§ **To do**:
As the answer, give exactly the lines of the records below from the one with "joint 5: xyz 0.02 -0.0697" through the one with "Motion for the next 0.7", ends included and pictures left out.

§ **Task material**:
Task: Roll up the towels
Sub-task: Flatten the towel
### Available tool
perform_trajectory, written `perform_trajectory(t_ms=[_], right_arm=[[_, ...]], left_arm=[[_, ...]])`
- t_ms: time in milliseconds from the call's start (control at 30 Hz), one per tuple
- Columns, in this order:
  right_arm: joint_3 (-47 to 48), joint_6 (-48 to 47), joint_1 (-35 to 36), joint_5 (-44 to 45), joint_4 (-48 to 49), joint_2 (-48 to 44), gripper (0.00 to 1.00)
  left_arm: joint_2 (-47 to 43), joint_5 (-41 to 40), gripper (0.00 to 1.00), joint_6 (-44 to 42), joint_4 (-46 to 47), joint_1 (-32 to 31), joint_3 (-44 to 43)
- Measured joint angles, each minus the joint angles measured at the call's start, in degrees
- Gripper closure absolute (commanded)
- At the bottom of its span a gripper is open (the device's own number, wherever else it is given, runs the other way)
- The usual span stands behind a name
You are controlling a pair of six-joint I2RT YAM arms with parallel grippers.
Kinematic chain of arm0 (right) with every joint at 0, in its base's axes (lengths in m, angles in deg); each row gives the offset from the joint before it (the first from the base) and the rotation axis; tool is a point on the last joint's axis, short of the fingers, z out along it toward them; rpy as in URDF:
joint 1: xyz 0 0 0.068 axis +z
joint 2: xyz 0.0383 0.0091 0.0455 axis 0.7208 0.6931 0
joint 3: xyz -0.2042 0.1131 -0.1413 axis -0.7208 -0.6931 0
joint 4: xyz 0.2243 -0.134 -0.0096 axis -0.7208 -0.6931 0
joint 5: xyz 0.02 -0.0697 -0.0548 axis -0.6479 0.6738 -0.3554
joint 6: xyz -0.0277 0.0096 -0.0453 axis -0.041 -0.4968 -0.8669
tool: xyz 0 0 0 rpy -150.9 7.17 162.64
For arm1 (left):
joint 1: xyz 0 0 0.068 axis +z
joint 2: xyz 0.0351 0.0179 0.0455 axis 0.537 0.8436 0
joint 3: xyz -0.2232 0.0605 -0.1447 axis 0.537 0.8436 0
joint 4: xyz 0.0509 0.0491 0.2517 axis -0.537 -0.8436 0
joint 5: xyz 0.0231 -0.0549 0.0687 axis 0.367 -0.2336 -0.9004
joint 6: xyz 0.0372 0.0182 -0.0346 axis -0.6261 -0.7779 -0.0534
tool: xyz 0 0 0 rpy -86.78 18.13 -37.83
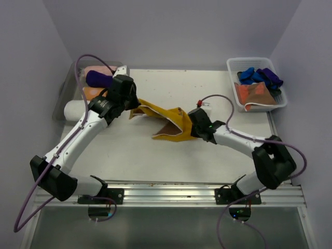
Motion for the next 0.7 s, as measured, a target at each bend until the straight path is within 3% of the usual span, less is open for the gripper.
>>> perform_trajectory(t_ms=[133,300,467,600,633,667,700], right_arm=[[-1.92,-5.27,-10.47,1.31,-2.84,-13.18,1.0],[-1.01,-11.37,-12.9,3.76,-6.56,-22.88,1.0],[1.7,-14.38,-14.56,5.38,-9.79,-25.05,1.0],[5.92,-14.97,-17.64,5.22,-9.68,-20.33,1.0],[8.81,-15.19,-18.38,5.25,-9.7,-16.41,0.88],[11.26,-15.23,-18.8,5.03,-9.64,-13.44,0.67],[14.53,-15.23,-19.12,4.57,-9.75,-9.14,0.62]], left_arm=[[-1.57,0.26,1.0,-1.07,-0.02,2.93,0.0],[-3.02,0.68,1.0,-2.29,0.02,6.62,0.0],[-3.69,1.51,1.0,-3.41,0.39,8.0,0.26],[-4.42,2.67,1.0,-3.89,2.49,8.11,3.43],[-4.48,3.23,1.0,-4.11,3.15,8.11,4.85],[-4.46,3.69,1.0,-4.2,3.93,8.11,6.38],[-4.24,4.33,1.0,-4.24,4.48,8.11,7.87]])
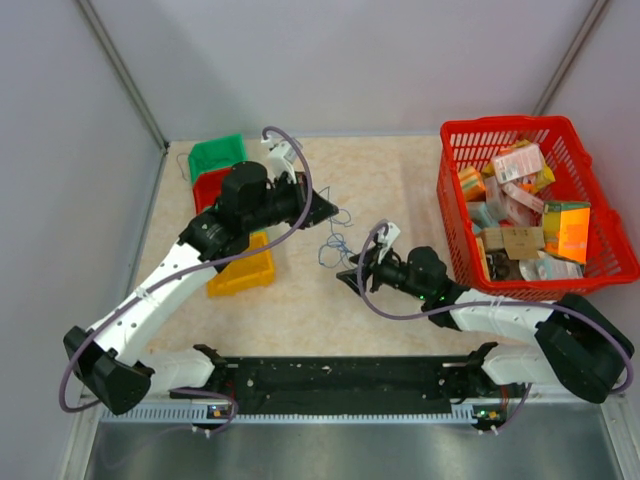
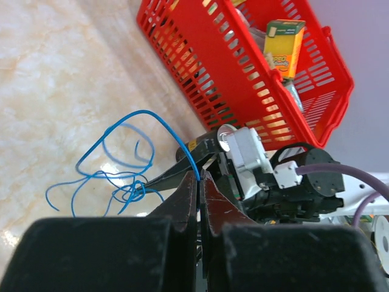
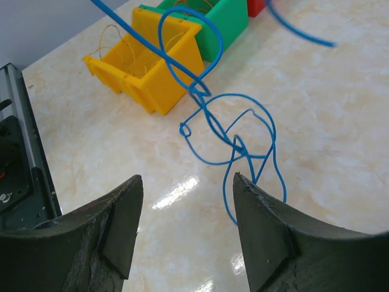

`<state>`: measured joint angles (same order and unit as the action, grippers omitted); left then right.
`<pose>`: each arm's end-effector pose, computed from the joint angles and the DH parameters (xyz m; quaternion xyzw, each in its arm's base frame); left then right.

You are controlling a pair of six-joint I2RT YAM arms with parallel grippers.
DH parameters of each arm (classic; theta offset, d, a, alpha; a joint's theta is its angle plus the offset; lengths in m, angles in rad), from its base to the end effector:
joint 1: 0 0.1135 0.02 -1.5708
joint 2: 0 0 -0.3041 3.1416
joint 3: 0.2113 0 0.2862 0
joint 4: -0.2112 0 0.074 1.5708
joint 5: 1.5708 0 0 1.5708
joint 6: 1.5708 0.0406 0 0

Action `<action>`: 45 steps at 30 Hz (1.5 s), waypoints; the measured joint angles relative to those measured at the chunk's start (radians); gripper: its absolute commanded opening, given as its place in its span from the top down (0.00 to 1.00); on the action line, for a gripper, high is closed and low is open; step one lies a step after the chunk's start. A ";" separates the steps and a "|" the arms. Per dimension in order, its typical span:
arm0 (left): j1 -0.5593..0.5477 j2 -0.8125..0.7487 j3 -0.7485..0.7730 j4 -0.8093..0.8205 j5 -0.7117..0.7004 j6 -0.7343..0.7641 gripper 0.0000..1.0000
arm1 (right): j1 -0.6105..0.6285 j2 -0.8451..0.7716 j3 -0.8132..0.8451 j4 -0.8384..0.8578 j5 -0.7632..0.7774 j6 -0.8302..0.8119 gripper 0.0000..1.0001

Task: Untangle the cables

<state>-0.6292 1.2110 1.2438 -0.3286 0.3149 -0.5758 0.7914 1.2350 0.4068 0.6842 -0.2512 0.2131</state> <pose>0.2338 -0.1858 0.4345 0.1145 0.7908 -0.4370 0.4130 0.1794 0.1959 0.2188 -0.2925 0.6956 0.3956 0.5235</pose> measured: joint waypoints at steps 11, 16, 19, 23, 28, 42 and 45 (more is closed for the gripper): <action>0.000 -0.031 0.005 0.013 0.024 -0.024 1.00 | 0.001 0.000 0.021 -0.073 0.151 0.007 0.99; 0.000 -0.064 0.032 0.009 -0.001 -0.003 1.00 | 0.002 0.000 0.021 -0.101 0.199 0.014 1.00; 0.000 -0.105 0.048 -0.001 -0.054 0.016 1.00 | 0.003 0.000 0.021 -0.111 0.214 0.015 0.92; -0.001 -0.144 0.066 -0.048 -0.209 0.026 1.00 | 0.003 0.000 0.021 -0.111 0.225 0.015 0.89; 0.006 -0.153 0.067 -0.135 -0.469 0.026 1.00 | 0.003 -0.002 0.021 -0.110 0.229 0.015 0.89; 0.531 -0.039 -0.015 -0.065 -0.570 -0.119 1.00 | 0.003 -0.004 0.021 -0.109 0.228 0.015 0.89; 0.609 0.051 -0.035 -0.023 -0.523 -0.204 1.00 | 0.003 -0.004 0.021 -0.110 0.228 0.015 0.89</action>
<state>-0.0200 1.2625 1.2087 -0.3519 -0.2085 -0.7795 0.7940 1.2308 0.4278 0.5743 -0.0231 0.2279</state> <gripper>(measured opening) 0.012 0.113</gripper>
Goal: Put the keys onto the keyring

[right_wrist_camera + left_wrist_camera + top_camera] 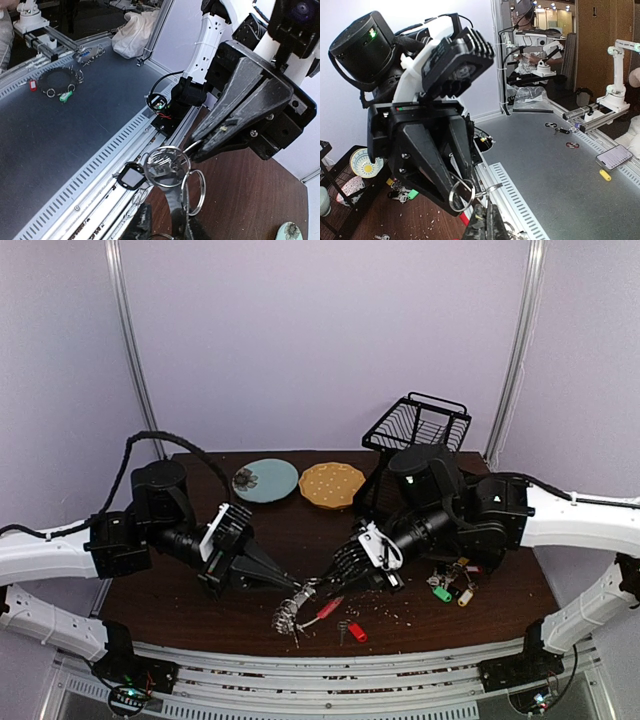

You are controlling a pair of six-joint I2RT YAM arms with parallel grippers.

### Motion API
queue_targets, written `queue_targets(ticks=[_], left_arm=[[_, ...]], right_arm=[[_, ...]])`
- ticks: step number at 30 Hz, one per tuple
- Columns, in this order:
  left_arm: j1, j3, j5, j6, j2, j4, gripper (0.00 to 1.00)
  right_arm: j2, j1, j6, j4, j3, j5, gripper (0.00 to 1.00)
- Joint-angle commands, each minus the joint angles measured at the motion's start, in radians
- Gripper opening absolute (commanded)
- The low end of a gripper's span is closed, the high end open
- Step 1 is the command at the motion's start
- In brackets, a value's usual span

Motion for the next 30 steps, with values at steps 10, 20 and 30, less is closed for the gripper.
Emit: queue_targets(ticks=[10, 20, 30], left_arm=[[0.0, 0.014, 0.146, 0.016, 0.02, 0.02, 0.0], [0.0, 0.011, 0.165, 0.011, 0.028, 0.03, 0.0], [0.0, -0.01, 0.151, -0.173, 0.034, 0.139, 0.0]], right_arm=[[-0.056, 0.012, -0.027, 0.014, 0.012, 0.043, 0.49], [-0.133, 0.042, -0.057, 0.222, -0.037, 0.137, 0.3], [-0.101, 0.102, -0.603, 0.287, -0.03, 0.287, 0.19]])
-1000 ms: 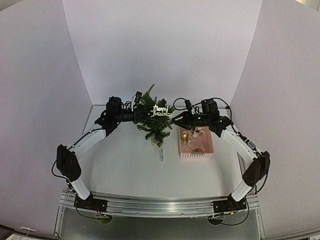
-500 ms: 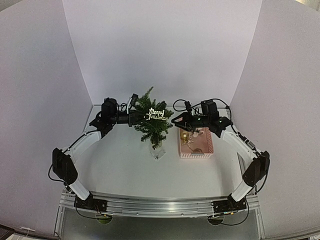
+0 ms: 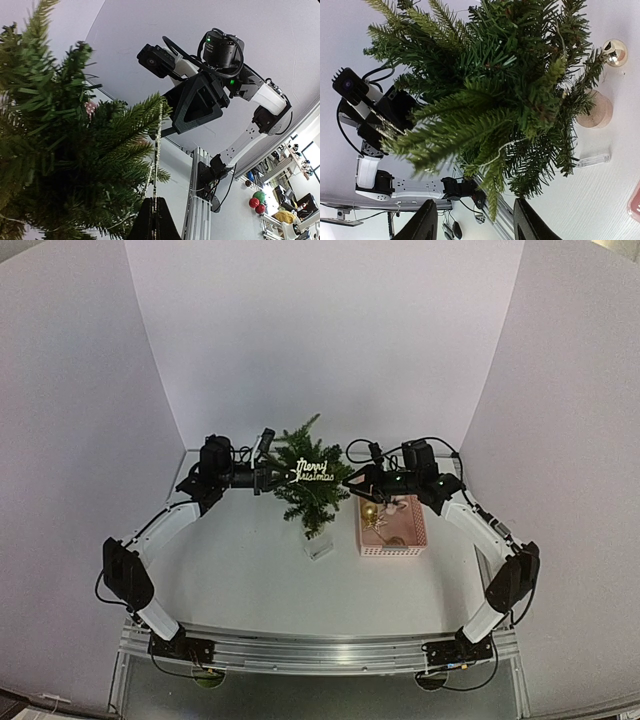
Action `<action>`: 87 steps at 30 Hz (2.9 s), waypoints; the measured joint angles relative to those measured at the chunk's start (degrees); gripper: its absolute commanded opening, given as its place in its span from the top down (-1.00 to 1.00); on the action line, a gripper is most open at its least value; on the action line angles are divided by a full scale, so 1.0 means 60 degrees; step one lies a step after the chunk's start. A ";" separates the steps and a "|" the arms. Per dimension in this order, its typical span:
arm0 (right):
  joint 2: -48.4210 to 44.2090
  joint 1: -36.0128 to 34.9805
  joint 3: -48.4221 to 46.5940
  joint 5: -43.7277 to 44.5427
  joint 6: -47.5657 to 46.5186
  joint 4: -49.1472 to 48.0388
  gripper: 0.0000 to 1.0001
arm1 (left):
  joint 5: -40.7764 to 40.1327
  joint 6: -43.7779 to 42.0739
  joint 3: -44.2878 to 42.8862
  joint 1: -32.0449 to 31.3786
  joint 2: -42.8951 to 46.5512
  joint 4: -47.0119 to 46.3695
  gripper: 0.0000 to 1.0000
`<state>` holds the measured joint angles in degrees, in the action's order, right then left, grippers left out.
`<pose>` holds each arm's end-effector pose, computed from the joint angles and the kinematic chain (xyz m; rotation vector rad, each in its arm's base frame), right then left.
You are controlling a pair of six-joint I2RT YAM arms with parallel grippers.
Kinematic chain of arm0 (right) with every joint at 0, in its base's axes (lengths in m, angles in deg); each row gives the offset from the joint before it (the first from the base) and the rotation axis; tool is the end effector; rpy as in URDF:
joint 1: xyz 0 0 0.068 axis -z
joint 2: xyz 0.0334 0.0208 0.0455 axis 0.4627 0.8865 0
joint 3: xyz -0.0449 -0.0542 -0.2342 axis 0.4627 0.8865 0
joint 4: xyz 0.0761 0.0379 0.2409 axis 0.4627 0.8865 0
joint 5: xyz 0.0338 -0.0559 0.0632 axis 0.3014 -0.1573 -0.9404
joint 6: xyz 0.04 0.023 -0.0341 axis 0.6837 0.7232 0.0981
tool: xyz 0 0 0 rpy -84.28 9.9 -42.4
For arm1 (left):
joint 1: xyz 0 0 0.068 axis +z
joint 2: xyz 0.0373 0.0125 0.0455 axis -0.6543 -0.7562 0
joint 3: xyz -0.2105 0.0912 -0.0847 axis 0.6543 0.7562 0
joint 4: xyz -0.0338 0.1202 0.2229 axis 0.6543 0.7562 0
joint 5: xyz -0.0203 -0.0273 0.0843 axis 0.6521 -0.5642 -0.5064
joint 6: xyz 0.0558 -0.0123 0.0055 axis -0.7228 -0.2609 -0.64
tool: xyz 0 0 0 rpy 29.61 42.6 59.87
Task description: Decorate the small christmas tree
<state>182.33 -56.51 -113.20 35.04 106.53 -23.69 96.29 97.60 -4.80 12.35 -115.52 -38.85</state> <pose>0.3227 0.2071 0.3403 -0.1564 2.2418 1.4424 0.3170 -0.2098 0.3453 0.8586 1.7314 -1.4295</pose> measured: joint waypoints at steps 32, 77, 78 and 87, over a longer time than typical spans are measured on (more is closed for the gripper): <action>0.0095 0.0000 -0.0055 -0.0228 -0.0056 -0.0004 -0.04 | -0.0025 -0.0534 0.0427 0.0055 -0.0423 0.0022 0.55; -0.0208 0.0726 0.0257 0.1649 -0.0304 0.0418 -0.27 | -0.0321 -0.1528 0.1261 0.0926 0.1566 0.0960 -0.95; -0.0250 0.0870 0.0269 0.2029 -0.0360 0.0669 -0.27 | -0.0326 -0.1507 0.1358 0.0956 0.1693 0.0919 -0.95; 0.0371 0.1498 -0.0166 0.4925 -0.1310 0.3118 0.35 | -0.1219 -0.0911 0.2314 0.1795 0.2798 0.0104 -0.97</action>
<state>184.55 -47.53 -114.19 64.59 98.67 -4.98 88.97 92.13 9.08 23.12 -98.74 -38.23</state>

§ **Output of the task**:
joint 5: xyz 0.02 -0.0697 -0.0548 axis -0.6479 0.6738 -0.3554
joint 6: xyz -0.0277 0.0096 -0.0453 axis -0.041 -0.4968 -0.8669
tool: xyz 0 0 0 rpy -150.9 7.17 162.64
For arm1 (left):
joint 1: xyz 0 0 0.068 axis +z
joint 2: xyz 0.0351 0.0179 0.0455 axis 0.537 0.8436 0
joint 3: xyz -0.2232 0.0605 -0.1447 axis 0.537 0.8436 0
joint 4: xyz 0.0509 0.0491 0.2517 axis -0.537 -0.8436 0
joint 5: xyz 0.0231 -0.0549 0.0687 axis 0.367 -0.2336 -0.9004
joint 6: xyz 0.0372 0.0182 -0.0346 axis -0.6261 -0.7779 -0.0534
tool: xyz 0 0 0 rpy -86.78 18.13 -37.83
Motion for the next 0.7 s, as measured, a target at each bend until the straight path is within 3% of the usual span, less is open for the gripper.

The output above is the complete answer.